Now that I have your attention, I would like to spill the beans about the last several years I have spent fishing the Klamath River with Paris Hilton (the fly). Nope, no videos are to follow, but it does smell a lot like fish here….lets start at the beginning:
One of my good friends and clients is Mike McGuire from the Peninsula Fly Fishers. Each year prior to his arrival, he sends an e-mail and asks if he can tie me some flies, and if so, what would I like. Being the rather demented and twisted sort that I am, I have a tough time with simple honest and straightforward answers. Three or four years ago I responded to him with a request that I really didn’t expect Mike to follow through with.
“Mike, I want you to tie me a dozen herniators with an added set of wings from a Silver Hilton, and tie me a dozen in the bead head version…..please…..and can you do them in both green and copper?”
Since Mike is the accommodating type, he gladly tied them and carried them up for that season’s steelhead club outing here at the Marble Mountain Ranch. Of course, I put them to work on the first day I fished with Mike. Obviously, since I am writing the story, the flies must have had some value.
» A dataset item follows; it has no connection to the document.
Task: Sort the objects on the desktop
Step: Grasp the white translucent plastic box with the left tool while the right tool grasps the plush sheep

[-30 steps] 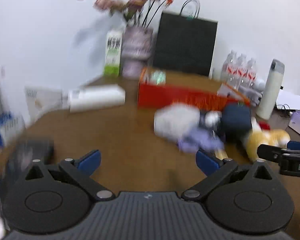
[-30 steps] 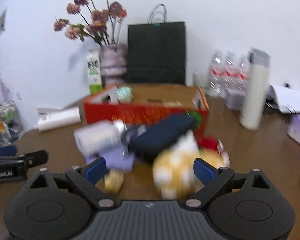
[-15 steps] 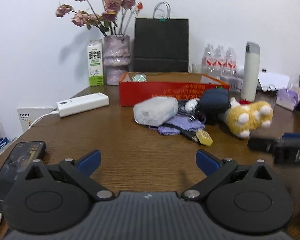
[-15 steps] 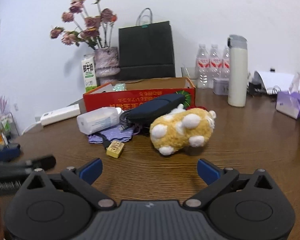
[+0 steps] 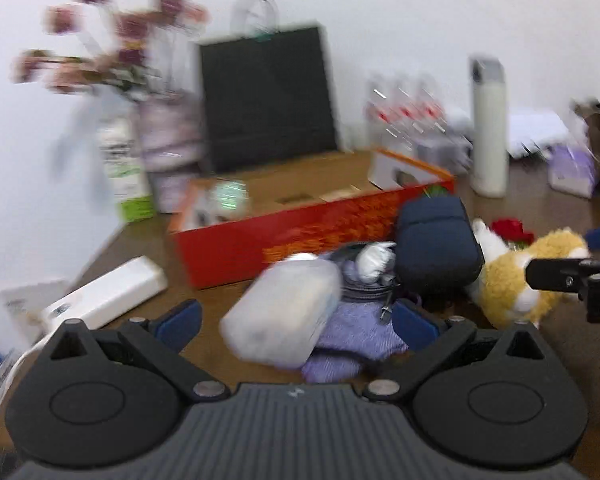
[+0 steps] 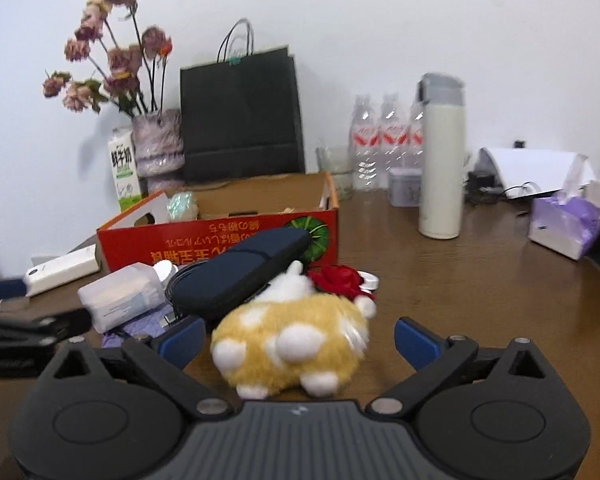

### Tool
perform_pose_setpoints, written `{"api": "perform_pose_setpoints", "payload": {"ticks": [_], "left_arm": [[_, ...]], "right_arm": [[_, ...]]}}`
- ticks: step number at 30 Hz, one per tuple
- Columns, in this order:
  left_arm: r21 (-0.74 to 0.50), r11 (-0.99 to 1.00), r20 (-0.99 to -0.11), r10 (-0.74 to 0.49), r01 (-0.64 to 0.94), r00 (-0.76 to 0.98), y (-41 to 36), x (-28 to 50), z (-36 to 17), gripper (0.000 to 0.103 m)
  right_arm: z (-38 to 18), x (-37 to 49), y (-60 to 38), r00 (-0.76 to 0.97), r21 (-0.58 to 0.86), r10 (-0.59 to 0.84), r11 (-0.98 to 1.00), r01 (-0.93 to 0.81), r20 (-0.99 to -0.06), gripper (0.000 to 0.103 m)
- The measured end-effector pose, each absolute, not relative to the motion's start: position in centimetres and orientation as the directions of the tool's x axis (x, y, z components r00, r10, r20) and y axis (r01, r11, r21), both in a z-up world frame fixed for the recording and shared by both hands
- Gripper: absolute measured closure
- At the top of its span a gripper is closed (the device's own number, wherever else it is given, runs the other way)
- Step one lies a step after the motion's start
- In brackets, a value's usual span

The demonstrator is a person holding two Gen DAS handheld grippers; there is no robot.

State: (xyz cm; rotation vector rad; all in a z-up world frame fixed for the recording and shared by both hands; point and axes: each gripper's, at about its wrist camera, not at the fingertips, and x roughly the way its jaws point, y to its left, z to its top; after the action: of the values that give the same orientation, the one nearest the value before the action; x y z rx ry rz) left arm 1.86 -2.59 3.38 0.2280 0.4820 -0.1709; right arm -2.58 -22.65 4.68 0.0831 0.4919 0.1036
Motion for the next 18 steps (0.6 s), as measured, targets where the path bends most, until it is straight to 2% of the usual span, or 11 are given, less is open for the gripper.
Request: {"api": "perform_pose_setpoints", "payload": {"ticks": [2,5,9,11,13,15,18], "left_arm": [[0.195,0.951,-0.508,-0.112,0.241,0.854,-2.6,4.2,3.3,0.0],[0.189,0.937,-0.544,-0.15,0.295,0.826,-2.3,7.4,2.5,0.0],[0.071,0.955,-0.674,-0.168,0.289,0.719,-1.1,10.8,0.7,0.001],[0.035,0.959,-0.686,-0.183,0.283,0.705,-0.6,11.0,0.4,0.024],[0.016,0.964,-0.688,-0.181,0.265,0.703,-0.1,10.7,0.7,0.034],[0.028,0.966,-0.682,-0.17,0.258,0.711,-0.1,9.8,1.2,0.036],[0.048,0.965,-0.628,-0.171,0.258,0.76,-0.1,7.4,2.9,0.036]], "right_arm": [[4.3,-1.6,-22.0,0.866,0.071,0.129,0.992,-0.108,-0.483,0.001],[3.3,-0.5,-20.7,0.864,-0.052,0.052,0.995,-0.089,-0.501,0.0],[2.2,1.0,-21.1,0.832,-0.06,0.027,0.996,-0.072,-0.555,0.0],[2.0,1.6,-21.9,0.824,-0.03,0.035,0.998,-0.063,-0.566,0.001],[1.9,1.9,-22.7,0.813,0.029,0.053,0.999,-0.044,-0.579,0.007],[1.9,1.5,-23.3,0.815,0.068,0.067,0.997,-0.034,-0.576,0.011],[2.3,-0.1,-23.5,0.825,0.084,0.066,0.996,-0.022,-0.561,0.013]]}}
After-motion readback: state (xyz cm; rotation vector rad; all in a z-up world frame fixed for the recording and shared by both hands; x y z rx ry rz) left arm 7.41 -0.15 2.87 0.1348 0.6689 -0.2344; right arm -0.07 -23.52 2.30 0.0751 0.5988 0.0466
In fact, they were so effective, that I continued fishing the flies for the next year as my current secret “boat fly.” I then began the search for a name for this new creation.
The first thing that came to mind was simply “Herniated Hilton.” With each new visiting client, I continued to tie on my new secret boat fly and explain that it is flashy, skinny, sexy, often floats by on it’s back, and is lightly dressed. (please forgive me here)…so, finally one guest responded…”Oh, you mean you fished with Paris Hilton?”…..and that was the end of the name search.
Now, all you minions of loyal readers of this blog. Here is your payback. Allow me to introduce, Paris Hilton – the fly
and yes, the copper version was named the BFF (best friends forever). I claim ignorance of what the BFF actually stands for, since I threw out the family TV 15 years ago when we moved to Marble Mountain Ranch….you see, a friend of mine told me what a BFF is and how the Nicole girl was ….never mind.
So, now the secret is out. I have been fishing with Paris Hilton for 4 years, and I smell like fish. Her partner, a BFF has also been fishing with me, and she too smells like fish. I ask for forgiveness from my supporting wife and family and promise to not let this unfortunate event deter me from my continued service in the public sector. (excuse me while I wipe a tear from the corner of my right eye with the conveniently placed handkerchief in my breast pocket)
The following image of a bead head Paris Hilton stuck in the teeth of this poor, innocent, and hapless salmon is recommended for viewing by mature audiences only:
Well, I hope this blog entry doesn’t get me sued. Have a good night and get to work tying those new flies, courtesy of Doug and Mike.